Open hnczj opened 3 weeks ago

hnczj commented 3 weeks ago

Hello,

I'm currently working with a dataset of over 500,000 rows and facing performance issues during the prediction phase with the Lag-Llama model. The process is considerably slow, and I'm exploring ways to enhance performance. Here are my specific concerns and questions:

Performance Optimization: Are there recommended strategies to speed up predictions for large datasets in Lag-Llama? Specifically, would techniques like batch processing or parallel computing be applicable, and how do they interact with the model's context length requirements? Are there any particular settings or configurations that could help improve performance without disrupting the time series continuity?

Progress Tracking: During the lengthy prediction process, it's crucial for me to monitor the progress effectively. I am looking for a method to track how many rows have been processed and how many predictions have been generated. I've considered tools like tqdm, but I'm unsure how well they integrate with Lag-Llama. Is there an internal feature within Lag-Llama that supports this functionality, or perhaps a recommended approach to implementing external tools without impacting performance?

I have previously attempted batch processing, but it seemed to disrupt the time series data and affect the label consistency due to the context length requirements.

Any advice or pointers to documentation would be greatly appreciated!

Thank you!

ashok-arjun commented 1 week ago

Hi,

  1. For performance optimization, based on a recent update, you may try using use_single_pass_sampling to True when you create the estimator. This reduces the model to a deterministic point forecasting model, where only a single point is sampled from the distribution, and it is duplicated to create num_parallel_samples. Do note that the model was originally built for probabilistic forecasting, hence using it for point forecasting would be sub-optimal, and we have also not benchmarked the model for this task.

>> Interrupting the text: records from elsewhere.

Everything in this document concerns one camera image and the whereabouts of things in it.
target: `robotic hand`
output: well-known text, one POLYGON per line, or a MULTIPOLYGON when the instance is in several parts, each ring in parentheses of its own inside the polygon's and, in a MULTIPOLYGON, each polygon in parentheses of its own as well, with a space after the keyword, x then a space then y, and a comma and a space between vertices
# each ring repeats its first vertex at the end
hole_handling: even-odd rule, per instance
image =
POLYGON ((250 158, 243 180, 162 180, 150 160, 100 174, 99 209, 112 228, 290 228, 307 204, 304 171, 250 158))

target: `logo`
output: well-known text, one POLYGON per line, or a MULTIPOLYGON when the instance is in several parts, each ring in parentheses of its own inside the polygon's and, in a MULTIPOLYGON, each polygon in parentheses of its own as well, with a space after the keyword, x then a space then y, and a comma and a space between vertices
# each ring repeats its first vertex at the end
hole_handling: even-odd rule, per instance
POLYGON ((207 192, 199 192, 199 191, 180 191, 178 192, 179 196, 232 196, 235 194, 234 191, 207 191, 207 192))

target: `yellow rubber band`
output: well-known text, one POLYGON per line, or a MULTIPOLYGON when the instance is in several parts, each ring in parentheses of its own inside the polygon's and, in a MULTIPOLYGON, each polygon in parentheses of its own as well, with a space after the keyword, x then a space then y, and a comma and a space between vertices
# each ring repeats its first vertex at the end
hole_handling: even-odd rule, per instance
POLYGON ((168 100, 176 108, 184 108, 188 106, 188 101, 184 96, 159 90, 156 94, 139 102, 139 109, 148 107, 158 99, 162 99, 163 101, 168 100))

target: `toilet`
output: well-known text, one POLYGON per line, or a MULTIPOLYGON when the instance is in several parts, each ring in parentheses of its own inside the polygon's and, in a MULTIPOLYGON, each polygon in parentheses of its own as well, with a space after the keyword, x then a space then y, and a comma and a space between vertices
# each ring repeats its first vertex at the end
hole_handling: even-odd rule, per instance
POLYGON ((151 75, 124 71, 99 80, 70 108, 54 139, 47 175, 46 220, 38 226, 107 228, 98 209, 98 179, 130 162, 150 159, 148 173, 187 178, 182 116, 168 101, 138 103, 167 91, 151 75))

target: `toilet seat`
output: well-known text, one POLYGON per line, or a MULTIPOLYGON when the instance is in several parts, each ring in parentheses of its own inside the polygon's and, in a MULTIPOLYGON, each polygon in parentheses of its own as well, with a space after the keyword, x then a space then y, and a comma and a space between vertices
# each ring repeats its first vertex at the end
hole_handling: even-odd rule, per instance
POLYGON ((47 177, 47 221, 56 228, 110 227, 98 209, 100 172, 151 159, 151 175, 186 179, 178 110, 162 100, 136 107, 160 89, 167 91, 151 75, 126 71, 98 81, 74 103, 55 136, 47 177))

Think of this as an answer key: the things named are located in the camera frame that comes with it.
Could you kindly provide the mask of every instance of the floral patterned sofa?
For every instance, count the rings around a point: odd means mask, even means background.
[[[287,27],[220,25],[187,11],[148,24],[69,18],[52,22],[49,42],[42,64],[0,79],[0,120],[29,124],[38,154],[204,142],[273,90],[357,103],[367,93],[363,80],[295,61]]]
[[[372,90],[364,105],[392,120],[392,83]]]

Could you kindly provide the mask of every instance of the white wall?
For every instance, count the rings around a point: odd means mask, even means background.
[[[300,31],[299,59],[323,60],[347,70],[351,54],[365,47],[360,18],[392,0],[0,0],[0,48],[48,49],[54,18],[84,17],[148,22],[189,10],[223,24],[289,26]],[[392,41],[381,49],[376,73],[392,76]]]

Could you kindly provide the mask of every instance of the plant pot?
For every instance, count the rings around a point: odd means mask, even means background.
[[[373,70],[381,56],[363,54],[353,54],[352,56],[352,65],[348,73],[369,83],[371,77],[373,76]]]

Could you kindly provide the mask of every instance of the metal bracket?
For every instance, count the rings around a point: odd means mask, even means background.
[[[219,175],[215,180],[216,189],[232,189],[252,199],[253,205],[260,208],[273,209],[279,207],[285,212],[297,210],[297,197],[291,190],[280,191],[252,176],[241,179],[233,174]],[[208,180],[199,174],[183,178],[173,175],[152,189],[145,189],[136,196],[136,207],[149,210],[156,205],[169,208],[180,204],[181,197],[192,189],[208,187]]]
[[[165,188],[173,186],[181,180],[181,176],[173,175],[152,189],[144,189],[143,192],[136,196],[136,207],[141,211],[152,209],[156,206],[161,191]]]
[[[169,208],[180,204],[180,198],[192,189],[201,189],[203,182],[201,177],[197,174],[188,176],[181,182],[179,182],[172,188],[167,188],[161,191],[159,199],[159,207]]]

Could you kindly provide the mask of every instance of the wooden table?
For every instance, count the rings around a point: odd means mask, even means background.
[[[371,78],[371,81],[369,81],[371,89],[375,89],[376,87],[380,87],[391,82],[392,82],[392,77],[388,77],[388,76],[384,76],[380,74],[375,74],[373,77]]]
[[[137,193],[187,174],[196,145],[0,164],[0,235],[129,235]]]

However, it gives it a significant inference-time speedup. Depending on the accuracy - speedup tradeoff, you may or may not decide to use it :) But I'd suggest trying.

  2. Progress tracking: There is no feature as of now that records the number of rows processed. We just pass a dataset, and the InstanceSampler as initialized here just samples windows from the dataset during training. To implement such a tool, you would have to override this InstanceSampler, and write your own where the windows processed are recorded or marked.

hnczj commented 1 week ago

您好,来信已收到,多谢!